**THE PROBLEM:** Reproduce every line of the listing exactly.
>>>>
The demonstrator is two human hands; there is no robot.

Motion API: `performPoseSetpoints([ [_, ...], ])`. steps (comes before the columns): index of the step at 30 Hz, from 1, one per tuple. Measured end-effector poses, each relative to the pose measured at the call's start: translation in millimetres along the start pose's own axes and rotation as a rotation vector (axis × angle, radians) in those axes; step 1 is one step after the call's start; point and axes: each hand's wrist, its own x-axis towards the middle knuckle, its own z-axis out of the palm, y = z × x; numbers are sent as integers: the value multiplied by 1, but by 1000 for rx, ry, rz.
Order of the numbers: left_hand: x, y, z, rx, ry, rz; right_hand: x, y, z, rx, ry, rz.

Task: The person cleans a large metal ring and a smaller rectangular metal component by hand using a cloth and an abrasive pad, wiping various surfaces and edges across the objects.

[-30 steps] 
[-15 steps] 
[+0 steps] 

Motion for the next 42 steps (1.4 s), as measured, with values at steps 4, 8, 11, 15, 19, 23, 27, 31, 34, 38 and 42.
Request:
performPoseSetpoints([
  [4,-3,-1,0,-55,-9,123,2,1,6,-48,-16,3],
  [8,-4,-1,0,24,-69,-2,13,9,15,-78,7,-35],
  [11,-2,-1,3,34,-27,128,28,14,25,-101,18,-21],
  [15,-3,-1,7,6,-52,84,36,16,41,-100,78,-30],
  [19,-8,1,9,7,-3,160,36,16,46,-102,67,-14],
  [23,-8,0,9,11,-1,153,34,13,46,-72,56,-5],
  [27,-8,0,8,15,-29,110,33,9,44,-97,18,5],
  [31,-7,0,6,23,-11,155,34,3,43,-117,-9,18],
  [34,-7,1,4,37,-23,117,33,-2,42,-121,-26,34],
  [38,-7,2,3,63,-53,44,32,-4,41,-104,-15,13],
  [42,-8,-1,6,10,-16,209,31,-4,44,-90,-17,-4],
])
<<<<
**YOUR RESPONSE:**
The demonstrator is two human hands; there is no robot.

Motion API: `performPoseSetpoints([ [_, ...], ])`. steps (comes before the columns): index of the step at 30 Hz, from 1, one per tuple. Measured end-effector poses, each relative to the pose measured at the call's start: translation in millimetres along the start pose's own axes and rotation as a rotation vector (axis × angle, radians) in those axes; step 1 is one step after the call's start; point and axes: each hand's wrist, its own x-axis towards the middle knuckle, its own z-axis out of the palm, y = z × x; numbers are sent as integers: the value multiplied by 1, but by 1000 for rx, ry, rz.
Order of the numbers: left_hand: x, y, z, rx, ry, rz; right_hand: x, y, z, rx, ry, rz.

Task: The person cleans a large metal ring and a smaller rectangular metal component by hand using a cloth and an abrasive pad, wiping various surfaces and edges across the objects.

[-30 steps] 
[-15 steps] 
[+0 steps] 

Motion for the next 42 steps (1.4 s), as measured, with values at steps 4, 8, 11, 15, 19, 23, 27, 31, 34, 38 and 42.
Request:
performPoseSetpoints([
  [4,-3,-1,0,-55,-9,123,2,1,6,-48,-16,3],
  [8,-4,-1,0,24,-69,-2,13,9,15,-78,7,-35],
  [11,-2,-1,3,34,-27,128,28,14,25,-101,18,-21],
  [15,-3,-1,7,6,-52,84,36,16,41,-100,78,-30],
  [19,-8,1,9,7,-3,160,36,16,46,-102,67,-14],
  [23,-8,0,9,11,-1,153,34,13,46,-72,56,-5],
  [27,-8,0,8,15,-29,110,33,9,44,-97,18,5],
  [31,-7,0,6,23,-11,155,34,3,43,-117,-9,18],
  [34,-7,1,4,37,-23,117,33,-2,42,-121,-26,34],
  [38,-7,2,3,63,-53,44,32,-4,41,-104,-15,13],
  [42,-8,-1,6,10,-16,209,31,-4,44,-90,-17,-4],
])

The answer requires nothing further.